I want to do more feature-engineering experiments. One thing that seems to have a lot of significance with titles is the sentiment. I’d like to try out some of the other sentiment analysis libraries like VaderSentiment and see if they perform better (or differently). I also would like to write a function for a feature that takes into account the position of words in each title string. This could take at least two forms: an iteration over all words in the training set or an iteration over just the top words. For example, does it matter if "Tattoo" is the first word, the second word, the last word?
I’d also like to think about a model that makes predictions for popularity based on several different sets of years since publication.
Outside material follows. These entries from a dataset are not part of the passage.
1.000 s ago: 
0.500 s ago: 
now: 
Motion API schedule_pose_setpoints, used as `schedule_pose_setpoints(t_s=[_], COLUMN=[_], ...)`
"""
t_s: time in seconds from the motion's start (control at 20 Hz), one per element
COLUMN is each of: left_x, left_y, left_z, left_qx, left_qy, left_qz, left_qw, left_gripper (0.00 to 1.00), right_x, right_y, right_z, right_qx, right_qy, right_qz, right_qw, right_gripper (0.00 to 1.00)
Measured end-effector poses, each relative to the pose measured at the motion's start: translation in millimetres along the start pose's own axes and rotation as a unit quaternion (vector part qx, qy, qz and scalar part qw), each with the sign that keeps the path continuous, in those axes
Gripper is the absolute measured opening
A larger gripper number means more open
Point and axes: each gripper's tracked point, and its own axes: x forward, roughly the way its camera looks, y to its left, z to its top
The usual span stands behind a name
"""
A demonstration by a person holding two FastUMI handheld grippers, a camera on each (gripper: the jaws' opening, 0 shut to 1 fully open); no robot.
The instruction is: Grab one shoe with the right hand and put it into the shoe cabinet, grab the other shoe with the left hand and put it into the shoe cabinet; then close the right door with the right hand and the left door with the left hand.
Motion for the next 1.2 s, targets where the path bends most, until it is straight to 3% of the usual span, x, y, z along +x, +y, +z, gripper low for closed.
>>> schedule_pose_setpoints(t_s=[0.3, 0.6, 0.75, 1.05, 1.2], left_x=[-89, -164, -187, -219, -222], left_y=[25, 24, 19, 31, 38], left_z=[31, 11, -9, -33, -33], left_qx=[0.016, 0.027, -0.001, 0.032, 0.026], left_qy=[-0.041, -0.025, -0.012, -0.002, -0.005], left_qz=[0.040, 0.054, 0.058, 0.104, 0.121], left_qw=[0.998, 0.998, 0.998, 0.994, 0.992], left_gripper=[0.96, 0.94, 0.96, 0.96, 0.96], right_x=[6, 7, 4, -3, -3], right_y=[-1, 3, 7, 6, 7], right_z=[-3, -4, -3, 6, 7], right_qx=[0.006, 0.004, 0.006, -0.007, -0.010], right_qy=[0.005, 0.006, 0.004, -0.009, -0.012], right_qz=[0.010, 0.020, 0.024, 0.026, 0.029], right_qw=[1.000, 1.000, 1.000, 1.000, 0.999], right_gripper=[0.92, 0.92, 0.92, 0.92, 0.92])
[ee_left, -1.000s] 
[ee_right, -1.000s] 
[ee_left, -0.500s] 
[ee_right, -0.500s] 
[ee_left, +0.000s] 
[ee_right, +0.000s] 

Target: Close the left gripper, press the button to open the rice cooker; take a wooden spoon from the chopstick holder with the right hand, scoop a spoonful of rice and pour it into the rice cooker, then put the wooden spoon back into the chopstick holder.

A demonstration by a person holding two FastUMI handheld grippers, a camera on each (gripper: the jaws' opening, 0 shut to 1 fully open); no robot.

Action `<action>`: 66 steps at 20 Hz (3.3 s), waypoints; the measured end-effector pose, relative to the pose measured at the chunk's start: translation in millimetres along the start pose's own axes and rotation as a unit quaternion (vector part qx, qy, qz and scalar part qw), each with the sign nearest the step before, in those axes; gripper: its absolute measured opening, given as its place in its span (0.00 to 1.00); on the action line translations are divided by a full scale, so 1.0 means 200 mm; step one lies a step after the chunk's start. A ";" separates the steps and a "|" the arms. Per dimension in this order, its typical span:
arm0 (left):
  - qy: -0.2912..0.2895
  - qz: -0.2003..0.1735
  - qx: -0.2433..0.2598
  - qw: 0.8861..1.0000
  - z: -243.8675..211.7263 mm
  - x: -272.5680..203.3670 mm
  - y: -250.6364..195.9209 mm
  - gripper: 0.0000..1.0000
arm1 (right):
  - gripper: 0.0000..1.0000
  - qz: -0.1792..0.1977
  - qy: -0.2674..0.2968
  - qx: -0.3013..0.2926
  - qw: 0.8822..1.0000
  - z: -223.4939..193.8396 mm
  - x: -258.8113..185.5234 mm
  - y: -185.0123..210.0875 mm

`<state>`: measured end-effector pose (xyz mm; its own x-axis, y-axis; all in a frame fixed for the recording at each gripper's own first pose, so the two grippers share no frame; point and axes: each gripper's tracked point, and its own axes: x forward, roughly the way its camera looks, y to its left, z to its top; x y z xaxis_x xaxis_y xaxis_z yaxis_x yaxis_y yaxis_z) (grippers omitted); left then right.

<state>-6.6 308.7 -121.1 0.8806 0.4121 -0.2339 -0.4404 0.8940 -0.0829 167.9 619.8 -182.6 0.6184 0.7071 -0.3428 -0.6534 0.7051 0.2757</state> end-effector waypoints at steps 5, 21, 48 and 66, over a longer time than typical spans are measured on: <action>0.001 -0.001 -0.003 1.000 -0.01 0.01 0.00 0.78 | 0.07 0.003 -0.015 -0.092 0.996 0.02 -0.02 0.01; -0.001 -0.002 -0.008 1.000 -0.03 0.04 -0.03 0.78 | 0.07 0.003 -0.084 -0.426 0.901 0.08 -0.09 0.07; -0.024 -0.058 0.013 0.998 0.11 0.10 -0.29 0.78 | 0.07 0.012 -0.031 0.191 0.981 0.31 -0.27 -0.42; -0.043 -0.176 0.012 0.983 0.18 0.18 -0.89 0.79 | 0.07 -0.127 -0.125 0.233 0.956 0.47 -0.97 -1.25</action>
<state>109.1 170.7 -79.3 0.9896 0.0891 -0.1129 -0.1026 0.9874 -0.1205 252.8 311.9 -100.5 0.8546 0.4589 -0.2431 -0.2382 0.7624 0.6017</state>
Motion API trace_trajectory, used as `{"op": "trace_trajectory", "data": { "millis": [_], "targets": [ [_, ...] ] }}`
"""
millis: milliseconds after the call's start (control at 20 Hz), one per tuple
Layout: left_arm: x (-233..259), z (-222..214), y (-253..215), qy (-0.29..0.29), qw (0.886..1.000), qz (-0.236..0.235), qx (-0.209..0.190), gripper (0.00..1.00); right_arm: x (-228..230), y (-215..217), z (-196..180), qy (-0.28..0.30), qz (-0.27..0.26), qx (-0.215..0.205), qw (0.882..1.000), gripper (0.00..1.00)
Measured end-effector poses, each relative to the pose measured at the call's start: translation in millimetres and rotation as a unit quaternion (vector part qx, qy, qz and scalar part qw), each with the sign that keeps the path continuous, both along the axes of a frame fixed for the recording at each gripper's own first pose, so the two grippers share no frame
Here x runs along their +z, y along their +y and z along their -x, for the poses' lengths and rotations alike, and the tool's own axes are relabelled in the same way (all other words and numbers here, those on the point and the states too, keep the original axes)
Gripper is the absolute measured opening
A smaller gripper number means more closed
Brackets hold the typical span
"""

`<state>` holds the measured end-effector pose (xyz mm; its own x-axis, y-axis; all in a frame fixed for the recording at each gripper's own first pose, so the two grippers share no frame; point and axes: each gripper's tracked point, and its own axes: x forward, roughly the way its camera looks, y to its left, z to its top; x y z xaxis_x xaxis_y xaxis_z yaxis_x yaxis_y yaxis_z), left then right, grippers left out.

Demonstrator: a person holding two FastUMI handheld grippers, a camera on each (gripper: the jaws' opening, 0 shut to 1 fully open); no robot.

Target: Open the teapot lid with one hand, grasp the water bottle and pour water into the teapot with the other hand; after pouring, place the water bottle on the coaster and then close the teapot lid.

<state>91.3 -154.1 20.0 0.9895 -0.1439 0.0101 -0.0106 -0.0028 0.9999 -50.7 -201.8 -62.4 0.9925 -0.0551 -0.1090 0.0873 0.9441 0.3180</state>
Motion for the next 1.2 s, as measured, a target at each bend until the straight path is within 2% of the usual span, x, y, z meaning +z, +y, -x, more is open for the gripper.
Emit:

I have a hypothesis that library holdings for any given book form a curve over time with peak library holdings probably at about 10 or 20 years of book age, and then due to books getting lost or damaged or deaccessioned because they were not popular with patrons their numbers drop off. It would be interesting to see if this drop off varies by genre of book (or topic of book using the topic modeling feature). Are best-sellers less prone to immortality in libraries (perhaps due to loss/damage over time) versus nerdy academic books well preserved in special collections?
Other future research might determine whether better outcomes in predictions can emerge from having the user input additional criteria such as the genre of the book (fiction, biography, poetry, history, etc.). I would also like to try re-running the model using only books pulled from a subject keyword search on tattoo* rather than a general keyword search to reduce the noise in the data.
I’d also like to try this as a classification model problem. Instead of predicting continuous values, I could predict whether a book would fall into one of several set ranges for popularity, e.g. 1 to 9, 10 to 99, 100 to 999, 1000 and over.
Also I’d like to add on other metrics such as the Amazon.com sales rank and overall rating and GoodReads rating.
A popularity prediction calculator has value as one of several tools in an author’s toolbox to help craft and narrow choices of book title. This current model predicts the total number of libraries that will hold a book 26% better than randomly guessing; in other words, my predictive model using the title alone explains 26% of the variance. This can be helpful when narrowing down title choice among several different options.
The reason for duplicates in the dataset has to do with the way books are catalogued in OCLC. Most libraries use what’s called copy cataloging, where they use a standard record already in the WorldCat database. Some libraries, however, use their own original cataloging and these records then up mixed in with the rest (these records are identifiable since they often consist of only one or a few library counts). Also books get published in different editions and sometimes these end up standing alone as separate entities in WorldCat. For my purposes, since I am concerned with the impact of the title only, I can sum up the total counts for each duplicate record.
Many of the rows without a library count appear to be for book records that were imported into WorldCat from Library of Congress catalog records but which were not actually acquired into any collections; one other possible avenue to explore with respect to this subset of the data and the predictive model is to keep them in the dataset and set their library-count value to zero.